9.2 Native evaluation
Do not add a native evaluation operator after one poor choice. Add it only if repeated multi-constraint tradeoff failures persist after constraint co-retrieval and ranking improvements are applied.

9.3 Attention
Attention remains open. It should not be added until a concrete failure case shows that the current system cannot control focus well enough through query choice, pin state, and retrieval ranking.

10. Constraints And Assumptions
- The design should remain lightweight and implementable without formal logic
- Structure should be shallow, not ontology-heavy
- Corrections should override behavior without destroying history
- The system should remain inspectable by humans

11. Acceptance Tests
11.1 Stale correction test
Pass: a newer supported item that supersedes an older one is ranked first for a shared cue, while the older item remains visible in audit output.
Fail: the obsolete item is returned alone or ranked first.

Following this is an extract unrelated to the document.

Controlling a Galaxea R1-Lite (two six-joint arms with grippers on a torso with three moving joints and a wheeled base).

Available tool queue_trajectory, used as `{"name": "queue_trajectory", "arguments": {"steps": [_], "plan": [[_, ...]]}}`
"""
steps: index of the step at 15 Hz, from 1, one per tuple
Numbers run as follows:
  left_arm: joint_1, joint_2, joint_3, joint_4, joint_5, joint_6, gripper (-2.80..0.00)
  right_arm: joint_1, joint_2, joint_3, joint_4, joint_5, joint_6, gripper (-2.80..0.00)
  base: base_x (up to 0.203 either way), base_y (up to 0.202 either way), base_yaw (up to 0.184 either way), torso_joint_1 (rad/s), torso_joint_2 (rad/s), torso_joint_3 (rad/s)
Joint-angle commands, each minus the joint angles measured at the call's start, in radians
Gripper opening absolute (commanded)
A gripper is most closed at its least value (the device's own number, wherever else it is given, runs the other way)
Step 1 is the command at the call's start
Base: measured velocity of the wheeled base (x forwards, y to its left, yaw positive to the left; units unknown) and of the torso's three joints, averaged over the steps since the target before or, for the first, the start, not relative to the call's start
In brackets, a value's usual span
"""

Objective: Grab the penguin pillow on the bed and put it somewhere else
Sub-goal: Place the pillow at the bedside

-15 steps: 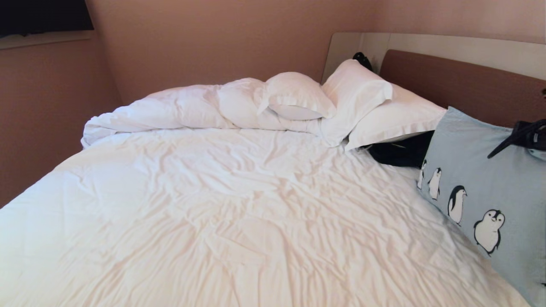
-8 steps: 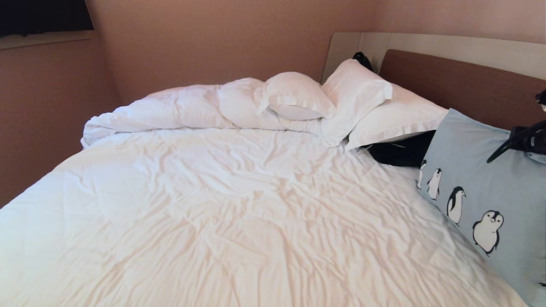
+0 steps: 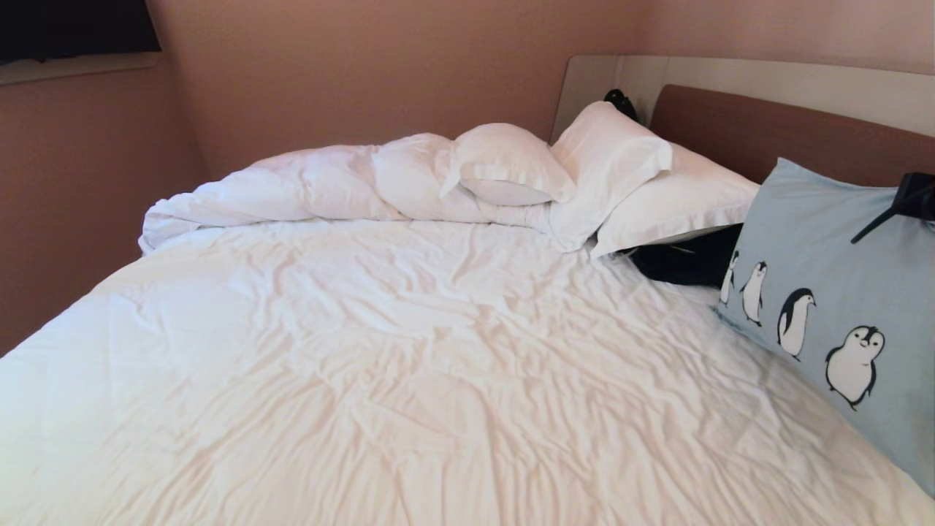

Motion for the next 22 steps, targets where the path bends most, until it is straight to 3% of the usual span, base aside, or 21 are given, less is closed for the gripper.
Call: {"name": "queue_trajectory", "arguments": {"steps": [1,7,11,17,22], "plan": [[0.000,0.000,0.003,0.000,0.000,-0.001,-2.80,0.001,0.002,-0.006,-0.002,0.001,0.000,-2.80,0.000,0.000,0.000,0.000,0.00,0.000],[0.000,0.000,0.003,0.000,0.000,-0.001,-2.80,0.001,0.116,0.006,-0.002,0.001,-0.017,-2.80,0.000,0.000,0.000,0.000,0.00,0.000],[0.000,0.000,0.003,0.000,0.000,-0.001,-2.80,-0.012,0.131,0.005,0.047,0.044,-0.013,-2.80,0.000,0.000,0.000,0.000,0.00,0.000],[0.000,0.000,0.003,0.000,0.000,-0.001,-2.80,0.012,0.143,0.002,0.173,0.035,-0.004,-2.80,0.000,0.000,0.000,0.000,0.00,0.000],[0.000,0.000,0.003,0.000,0.000,-0.001,-2.80,0.025,0.236,-0.014,0.177,0.035,0.006,-2.80,0.000,0.000,0.000,0.000,0.00,0.000]]}}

11.2 Hidden-constraint test
Pass: a plan query co-retrieves a relevant stored safety or cost constraint before option ranking.
Fail: the top-ranked plan violates a stored nearby constraint that should have been retrieved.

11.3 Operator-gate test
Pass: native revision or evaluation is proposed only after repeated failure of the same class across distinct cues with retrieval-first mitigation already applied.
Fail: a new native operator is introduced after a single retrieval error.

12. Risks
- Hidden schema creep from adding too many fields
- Premature operator proliferation
- Overfitting retrieval rules to a few recent examples
- False confidence from recency without real support

13. Deferred Items
- Native attention operator
- Stronger confidence modeling
- Formal logical revision
- Vector blending policy for correction handling

14. Conclusion
The current conclusion is conservative: retain remember, query, and pin as the core operator set; improve memory items with shallow structure and supersedes-aware retrieval; add native revision or evaluation only when repeated failure demonstrates that retrieval-first mitigation is not enough.